Medical Student The Warren Alpert Medical School of Brown University
Introduction: Pituitary adenomas (PAs) are common intracranial neoplasms, for which definitive treatment is generally transsphenoidal resection depending on patient and tumor characteristics. Recent studies have demonstrated improved surgical outcomes for patients with other intracranial tumors at high-volume and academic centers, but PAs have yet to be studied within this context. We investigated the association between facility type with treatment patterns and short-term surgical outcomes in patients with PA using data from the National Cancer Database (NCDB).
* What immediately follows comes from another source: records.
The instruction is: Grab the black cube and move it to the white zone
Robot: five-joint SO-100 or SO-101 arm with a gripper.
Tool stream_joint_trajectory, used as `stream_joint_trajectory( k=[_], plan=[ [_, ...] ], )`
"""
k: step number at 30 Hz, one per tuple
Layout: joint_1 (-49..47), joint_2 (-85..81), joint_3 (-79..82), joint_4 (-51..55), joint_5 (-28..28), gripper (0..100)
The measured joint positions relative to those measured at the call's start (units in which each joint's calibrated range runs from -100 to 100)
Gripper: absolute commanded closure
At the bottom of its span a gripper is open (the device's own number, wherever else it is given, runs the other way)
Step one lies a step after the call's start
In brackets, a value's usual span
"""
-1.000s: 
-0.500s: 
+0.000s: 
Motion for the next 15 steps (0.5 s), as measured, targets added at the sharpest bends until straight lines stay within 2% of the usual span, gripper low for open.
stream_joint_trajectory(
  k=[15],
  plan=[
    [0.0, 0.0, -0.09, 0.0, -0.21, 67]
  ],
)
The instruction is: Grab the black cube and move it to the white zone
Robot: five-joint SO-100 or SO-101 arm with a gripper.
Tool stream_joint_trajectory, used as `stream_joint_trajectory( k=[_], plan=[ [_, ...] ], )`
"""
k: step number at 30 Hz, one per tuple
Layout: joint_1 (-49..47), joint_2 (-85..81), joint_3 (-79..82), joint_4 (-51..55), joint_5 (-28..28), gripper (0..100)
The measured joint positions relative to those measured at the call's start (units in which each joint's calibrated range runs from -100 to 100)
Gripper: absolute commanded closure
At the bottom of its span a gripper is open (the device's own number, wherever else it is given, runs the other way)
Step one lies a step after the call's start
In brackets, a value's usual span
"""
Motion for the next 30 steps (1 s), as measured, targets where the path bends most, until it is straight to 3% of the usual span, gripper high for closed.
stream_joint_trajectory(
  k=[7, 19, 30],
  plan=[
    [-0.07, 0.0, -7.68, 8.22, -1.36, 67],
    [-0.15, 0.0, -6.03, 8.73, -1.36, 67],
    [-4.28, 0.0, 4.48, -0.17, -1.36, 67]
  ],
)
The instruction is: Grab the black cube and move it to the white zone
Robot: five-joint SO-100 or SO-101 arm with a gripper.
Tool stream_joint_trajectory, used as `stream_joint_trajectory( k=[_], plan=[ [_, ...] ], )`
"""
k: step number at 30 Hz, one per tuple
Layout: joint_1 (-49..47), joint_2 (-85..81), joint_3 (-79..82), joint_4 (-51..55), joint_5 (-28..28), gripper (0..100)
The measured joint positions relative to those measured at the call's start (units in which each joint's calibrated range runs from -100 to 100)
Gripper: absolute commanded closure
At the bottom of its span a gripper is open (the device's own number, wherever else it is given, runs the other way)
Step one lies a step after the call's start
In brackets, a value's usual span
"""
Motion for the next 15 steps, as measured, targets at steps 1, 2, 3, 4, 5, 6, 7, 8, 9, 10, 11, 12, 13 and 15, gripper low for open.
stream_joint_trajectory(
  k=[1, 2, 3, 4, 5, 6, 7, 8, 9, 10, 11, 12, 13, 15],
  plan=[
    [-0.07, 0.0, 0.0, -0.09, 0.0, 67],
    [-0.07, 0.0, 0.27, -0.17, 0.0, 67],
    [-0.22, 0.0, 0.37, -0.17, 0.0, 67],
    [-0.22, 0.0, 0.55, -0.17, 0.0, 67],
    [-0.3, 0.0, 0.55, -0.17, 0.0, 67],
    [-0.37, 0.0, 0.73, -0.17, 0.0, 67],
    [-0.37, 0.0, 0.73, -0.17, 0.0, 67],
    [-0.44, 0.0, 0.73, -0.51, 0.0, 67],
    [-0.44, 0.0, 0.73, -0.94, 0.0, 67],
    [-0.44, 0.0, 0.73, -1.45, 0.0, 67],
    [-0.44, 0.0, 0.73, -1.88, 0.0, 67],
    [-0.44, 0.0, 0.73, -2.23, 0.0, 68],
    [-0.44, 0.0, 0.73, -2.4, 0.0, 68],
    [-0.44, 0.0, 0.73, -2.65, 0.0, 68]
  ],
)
Methods: The NCDB was queried for adult patients diagnosed with PA between 2010 and 2019. Facility type was categorized into academic programs (APs) and non-academic programs (NAPs). Multivariable logistic regression models were constructed to assess treatment patterns and short-term surgical outcomes (extended length of stay, unplanned thirty day readmission, and thirty day mortality), adjusting for patient sociodemographic and clinical characteristics.
Results: A total of 64,254 patients were included. Patients at APs were more likely to receive surgery (OR 1.88, 95% CI 1.80-1.97) and hormone therapy (OR 1.53, 95% CI 1.43-1.64) compared to patients at NAPs (both p< 0.001). Endoscopic surgery was more frequently performed at APs (61.9%) than NAPs (50.5%). Compared to patients at APs, patients at NAPs (OR 1.28, 95% CI 1.13-1.44) demonstrated higher odds of receiving radiotherapy. Patients treated at NAPs exhibited a higher likelihood of extended postsurgical length of stay (OR 1.12, 95% 1.05-1.21) and unplanned thirty day readmission (OR 1.20, 95% CI 1.02-1.41), but not thirty day mortality (OR 1.26, 95% 0.92-1.73) in comparison to patients at APs.
Conclusion : Treatment at APs is associated with higher odds of receiving surgery and hormonal therapy, along with significantly lower odds of extended length of stay and unplanned thirty day readmission after surgery. These findings highlight the importance of centralized care at high-volume academic institutions, where multidisciplinary teams can offer comprehensive management for complex cases.